## [EXERCISE DIRECTIONS]
Exactly the lines from the one containing "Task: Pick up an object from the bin" through the one containing "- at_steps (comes" in the listing below are to be copied, with the pictures left out.

## [RECORDS SHOWN]
********
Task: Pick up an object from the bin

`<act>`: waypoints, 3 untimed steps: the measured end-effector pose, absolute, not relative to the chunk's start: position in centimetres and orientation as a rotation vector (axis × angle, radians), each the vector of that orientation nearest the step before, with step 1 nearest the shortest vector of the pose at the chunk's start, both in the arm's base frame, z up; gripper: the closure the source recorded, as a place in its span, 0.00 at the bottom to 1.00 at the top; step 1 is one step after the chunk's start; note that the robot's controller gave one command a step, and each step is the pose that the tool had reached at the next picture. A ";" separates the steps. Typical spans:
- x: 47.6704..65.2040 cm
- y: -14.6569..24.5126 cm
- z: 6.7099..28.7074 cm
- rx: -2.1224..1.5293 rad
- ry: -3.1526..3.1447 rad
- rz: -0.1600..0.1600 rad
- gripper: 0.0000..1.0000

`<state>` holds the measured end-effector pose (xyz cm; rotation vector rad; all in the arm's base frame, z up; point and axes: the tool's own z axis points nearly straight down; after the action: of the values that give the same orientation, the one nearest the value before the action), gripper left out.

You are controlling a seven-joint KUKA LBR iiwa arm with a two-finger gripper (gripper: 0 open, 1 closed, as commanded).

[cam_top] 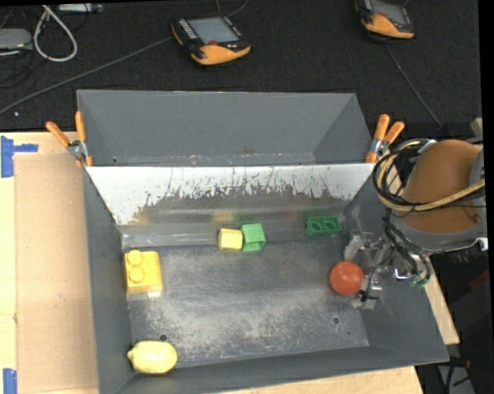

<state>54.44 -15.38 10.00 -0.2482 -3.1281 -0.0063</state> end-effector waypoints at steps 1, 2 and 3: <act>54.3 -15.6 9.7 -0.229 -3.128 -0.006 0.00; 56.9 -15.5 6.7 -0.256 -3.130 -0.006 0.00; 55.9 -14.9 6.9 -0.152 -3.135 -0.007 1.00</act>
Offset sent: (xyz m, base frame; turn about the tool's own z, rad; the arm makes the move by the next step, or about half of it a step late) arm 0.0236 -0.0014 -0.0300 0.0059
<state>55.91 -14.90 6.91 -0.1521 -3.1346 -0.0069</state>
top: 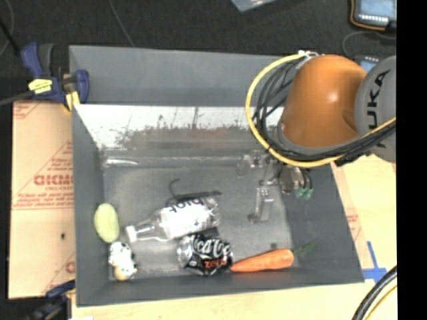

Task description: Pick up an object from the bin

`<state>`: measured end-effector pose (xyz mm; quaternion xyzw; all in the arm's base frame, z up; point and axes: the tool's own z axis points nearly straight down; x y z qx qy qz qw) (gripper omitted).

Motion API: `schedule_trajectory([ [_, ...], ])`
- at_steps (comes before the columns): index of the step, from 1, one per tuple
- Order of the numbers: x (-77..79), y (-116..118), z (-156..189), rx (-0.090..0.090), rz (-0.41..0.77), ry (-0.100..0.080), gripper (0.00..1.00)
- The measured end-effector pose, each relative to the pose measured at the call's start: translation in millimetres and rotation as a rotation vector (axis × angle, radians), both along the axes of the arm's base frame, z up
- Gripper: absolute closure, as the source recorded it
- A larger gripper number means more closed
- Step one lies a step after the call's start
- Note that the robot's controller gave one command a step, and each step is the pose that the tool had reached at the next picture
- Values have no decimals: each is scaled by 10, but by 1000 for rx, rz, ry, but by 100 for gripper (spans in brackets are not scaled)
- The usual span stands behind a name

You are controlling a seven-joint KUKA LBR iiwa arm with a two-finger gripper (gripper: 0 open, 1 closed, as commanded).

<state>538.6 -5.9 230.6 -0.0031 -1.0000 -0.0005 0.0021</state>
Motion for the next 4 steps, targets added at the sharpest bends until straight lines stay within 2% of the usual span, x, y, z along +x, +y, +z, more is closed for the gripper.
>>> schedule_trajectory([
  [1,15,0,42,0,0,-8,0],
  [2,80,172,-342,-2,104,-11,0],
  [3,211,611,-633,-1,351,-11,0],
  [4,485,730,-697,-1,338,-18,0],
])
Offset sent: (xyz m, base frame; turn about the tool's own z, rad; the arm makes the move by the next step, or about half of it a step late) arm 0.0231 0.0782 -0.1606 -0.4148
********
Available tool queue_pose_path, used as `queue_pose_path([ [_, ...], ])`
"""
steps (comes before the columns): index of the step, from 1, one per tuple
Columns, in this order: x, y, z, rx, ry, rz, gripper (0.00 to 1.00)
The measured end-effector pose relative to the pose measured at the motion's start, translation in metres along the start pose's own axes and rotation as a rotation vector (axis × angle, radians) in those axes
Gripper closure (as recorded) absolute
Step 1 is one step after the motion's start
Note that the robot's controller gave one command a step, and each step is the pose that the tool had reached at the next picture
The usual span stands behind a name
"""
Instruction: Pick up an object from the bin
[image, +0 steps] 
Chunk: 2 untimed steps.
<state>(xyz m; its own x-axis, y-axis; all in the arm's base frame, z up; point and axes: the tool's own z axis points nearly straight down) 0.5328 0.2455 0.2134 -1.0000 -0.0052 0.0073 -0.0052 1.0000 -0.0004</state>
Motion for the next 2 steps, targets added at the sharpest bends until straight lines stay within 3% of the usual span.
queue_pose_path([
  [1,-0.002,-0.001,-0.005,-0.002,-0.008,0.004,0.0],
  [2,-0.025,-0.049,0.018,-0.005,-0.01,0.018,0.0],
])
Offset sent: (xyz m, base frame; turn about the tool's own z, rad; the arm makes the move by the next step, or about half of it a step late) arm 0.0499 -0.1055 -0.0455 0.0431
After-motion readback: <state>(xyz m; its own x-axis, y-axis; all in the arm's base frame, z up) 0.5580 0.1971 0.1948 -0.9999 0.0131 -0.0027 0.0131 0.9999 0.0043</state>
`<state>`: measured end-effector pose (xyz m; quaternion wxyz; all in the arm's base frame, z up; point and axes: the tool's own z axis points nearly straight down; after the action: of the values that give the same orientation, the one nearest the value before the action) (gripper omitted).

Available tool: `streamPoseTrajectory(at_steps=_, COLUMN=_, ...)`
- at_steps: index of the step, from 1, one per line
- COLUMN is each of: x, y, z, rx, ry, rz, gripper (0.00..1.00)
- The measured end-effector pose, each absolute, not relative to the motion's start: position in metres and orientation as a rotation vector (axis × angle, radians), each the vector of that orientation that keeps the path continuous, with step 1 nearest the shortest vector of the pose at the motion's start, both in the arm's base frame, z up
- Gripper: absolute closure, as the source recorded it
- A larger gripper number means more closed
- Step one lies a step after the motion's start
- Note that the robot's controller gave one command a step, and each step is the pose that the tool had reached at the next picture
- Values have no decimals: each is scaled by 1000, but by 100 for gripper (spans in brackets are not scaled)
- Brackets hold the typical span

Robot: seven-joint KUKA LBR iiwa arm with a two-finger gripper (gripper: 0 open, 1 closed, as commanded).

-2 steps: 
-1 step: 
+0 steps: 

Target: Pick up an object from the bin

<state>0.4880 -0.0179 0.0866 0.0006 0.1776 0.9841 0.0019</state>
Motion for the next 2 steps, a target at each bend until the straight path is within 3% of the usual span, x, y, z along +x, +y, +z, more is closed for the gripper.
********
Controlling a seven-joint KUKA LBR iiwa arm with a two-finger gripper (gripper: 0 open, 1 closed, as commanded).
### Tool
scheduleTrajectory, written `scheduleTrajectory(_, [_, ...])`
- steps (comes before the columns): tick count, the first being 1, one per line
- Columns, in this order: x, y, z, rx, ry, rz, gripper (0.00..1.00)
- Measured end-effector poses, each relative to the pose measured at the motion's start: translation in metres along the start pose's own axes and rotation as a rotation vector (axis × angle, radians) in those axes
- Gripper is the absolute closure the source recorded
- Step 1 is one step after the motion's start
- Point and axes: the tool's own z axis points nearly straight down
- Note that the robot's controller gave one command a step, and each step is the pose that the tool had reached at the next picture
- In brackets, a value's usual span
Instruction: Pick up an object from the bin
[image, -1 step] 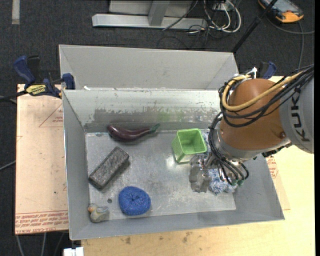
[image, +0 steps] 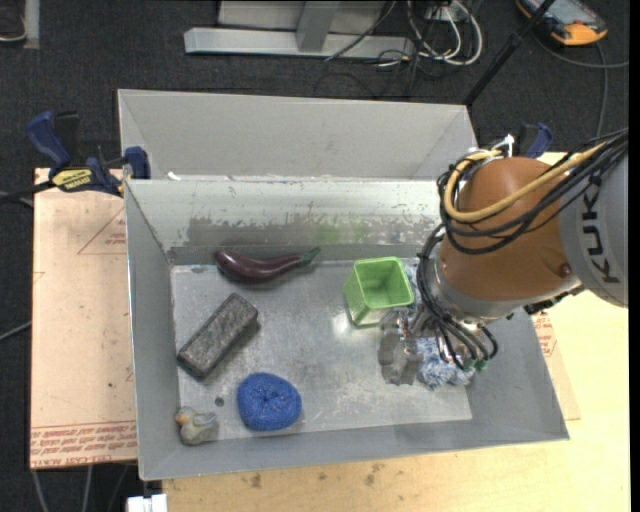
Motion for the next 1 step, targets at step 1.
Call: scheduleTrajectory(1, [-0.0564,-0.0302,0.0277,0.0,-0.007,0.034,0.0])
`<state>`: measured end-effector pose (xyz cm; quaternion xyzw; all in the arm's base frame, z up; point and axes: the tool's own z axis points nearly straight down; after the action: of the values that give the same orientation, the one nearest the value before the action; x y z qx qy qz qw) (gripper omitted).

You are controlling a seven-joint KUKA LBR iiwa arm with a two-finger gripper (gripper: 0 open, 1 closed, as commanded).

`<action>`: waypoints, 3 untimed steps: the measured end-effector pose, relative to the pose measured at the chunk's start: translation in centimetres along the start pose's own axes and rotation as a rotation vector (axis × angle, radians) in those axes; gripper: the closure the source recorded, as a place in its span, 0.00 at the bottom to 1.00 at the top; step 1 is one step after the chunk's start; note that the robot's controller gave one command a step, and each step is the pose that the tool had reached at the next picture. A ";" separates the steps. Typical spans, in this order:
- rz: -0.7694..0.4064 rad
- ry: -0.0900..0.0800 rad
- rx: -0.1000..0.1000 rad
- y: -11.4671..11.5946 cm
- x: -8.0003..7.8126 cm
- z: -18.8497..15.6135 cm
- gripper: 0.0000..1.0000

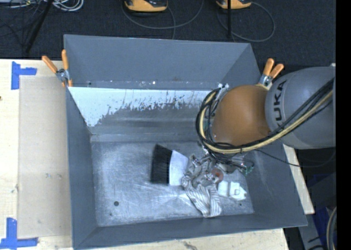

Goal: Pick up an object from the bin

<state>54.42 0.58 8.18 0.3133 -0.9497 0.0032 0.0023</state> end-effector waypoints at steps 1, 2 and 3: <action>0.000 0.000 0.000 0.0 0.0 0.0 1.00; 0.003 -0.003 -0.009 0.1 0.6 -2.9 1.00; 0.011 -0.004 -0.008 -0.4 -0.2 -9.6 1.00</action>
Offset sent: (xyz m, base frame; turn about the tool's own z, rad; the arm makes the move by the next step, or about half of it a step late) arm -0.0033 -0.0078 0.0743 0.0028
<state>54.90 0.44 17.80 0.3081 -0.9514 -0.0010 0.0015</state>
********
## [RESPONSE]
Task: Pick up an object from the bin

`<act>`: waypoints, 3 untimed steps: the measured end-effector pose, absolute, not relative to the chunk's start: position in centimetres and orientation as a rotation vector (axis × angle, radians), each the vector of that orientation nearest the step before, with step 1 nearest the shortest vector of the pose at the chunk's start, both in the arm's base frame, z up; gripper: the closure the source recorded, as a place in its span, 0.00 at the bottom to 1.00 at the top; step 1 is one step after the chunk's start; note that the robot's controller gave one command a step, and each step is the pose that the tool had reached at the next picture. A ";" separates the steps. Typical spans:
- x: 47.6704..65.2040 cm
- y: -14.6569..24.5126 cm
- z: 6.7099..28.7074 cm
- rx: -2.1224..1.5293 rad
- ry: -3.1526..3.1447 rad
- rz: -0.1600..0.1600 rad
- gripper: 0.0000..1.0000

`<state>` holds the measured end-effector pose (xyz cm; rotation vector rad; all in the arm's base frame, z up; point and axes: the tool's own z axis points nearly straight down; after the action: of the values that give the same orientation, the one nearest the value before the action), gripper left out.

You are controlling a seven-joint KUKA LBR iiwa arm with a two-finger gripper (gripper: 0 open, 1 closed, as commanded).

[cam_top] 

<state>54.44 -15.38 10.00 -0.2482 -3.1281 -0.0063</state> end-effector waypoints at steps 1, 2 and 3: <act>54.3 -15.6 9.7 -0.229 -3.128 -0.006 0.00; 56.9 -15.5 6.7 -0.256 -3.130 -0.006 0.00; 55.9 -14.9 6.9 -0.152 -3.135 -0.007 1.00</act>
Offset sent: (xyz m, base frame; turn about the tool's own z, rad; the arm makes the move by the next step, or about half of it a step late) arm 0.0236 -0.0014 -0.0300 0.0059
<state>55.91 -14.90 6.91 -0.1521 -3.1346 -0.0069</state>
top: 

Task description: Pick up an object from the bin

`<state>`: measured end-effector pose (xyz mm; quaternion xyzw; all in the arm's base frame, z up; point and axes: the tool's own z axis points nearly straight down; x y z qx qy qz qw) (gripper omitted).

Motion API: `schedule_trajectory([ [_, ...], ])`
- at_steps (comes before the columns): index of the step, from 1, one per tuple

Work on this exercise has been completed.